*** Opening THE INPUT ***

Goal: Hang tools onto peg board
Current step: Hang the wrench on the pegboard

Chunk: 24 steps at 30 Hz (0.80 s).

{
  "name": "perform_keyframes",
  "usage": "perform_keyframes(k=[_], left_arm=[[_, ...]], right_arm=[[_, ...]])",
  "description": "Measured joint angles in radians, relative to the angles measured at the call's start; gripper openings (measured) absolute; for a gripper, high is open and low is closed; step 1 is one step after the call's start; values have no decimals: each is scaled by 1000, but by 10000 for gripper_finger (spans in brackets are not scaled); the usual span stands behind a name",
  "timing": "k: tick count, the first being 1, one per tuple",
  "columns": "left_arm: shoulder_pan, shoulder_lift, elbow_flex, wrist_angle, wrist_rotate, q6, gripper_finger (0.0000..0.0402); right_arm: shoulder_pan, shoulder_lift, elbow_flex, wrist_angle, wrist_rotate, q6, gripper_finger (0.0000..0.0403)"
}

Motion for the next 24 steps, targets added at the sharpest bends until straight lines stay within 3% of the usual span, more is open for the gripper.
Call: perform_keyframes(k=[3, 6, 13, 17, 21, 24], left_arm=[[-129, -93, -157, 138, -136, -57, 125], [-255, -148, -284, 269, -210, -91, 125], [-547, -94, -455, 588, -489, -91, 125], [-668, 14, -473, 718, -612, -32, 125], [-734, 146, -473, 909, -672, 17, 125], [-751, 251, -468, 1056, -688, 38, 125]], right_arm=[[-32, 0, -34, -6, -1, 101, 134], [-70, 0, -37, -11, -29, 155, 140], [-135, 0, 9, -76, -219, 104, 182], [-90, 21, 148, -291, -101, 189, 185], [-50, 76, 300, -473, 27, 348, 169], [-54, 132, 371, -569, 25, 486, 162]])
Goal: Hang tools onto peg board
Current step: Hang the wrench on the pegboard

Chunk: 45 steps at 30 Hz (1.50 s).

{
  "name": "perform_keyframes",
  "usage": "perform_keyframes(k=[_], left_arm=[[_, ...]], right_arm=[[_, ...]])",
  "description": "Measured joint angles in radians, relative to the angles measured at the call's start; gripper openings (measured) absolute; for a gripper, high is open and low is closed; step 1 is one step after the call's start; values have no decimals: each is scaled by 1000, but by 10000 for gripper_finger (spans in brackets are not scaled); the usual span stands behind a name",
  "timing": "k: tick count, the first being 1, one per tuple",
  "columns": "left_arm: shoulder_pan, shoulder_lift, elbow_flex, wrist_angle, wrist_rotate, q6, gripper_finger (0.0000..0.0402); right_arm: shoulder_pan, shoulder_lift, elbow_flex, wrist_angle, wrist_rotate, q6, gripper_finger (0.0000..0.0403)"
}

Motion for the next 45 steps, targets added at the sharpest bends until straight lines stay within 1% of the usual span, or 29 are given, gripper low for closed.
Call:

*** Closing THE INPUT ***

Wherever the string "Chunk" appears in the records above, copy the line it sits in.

(ANSWER FOR THE TASK):
Chunk: 24 steps at 30 Hz (0.80 s).
Chunk: 45 steps at 30 Hz (1.50 s).

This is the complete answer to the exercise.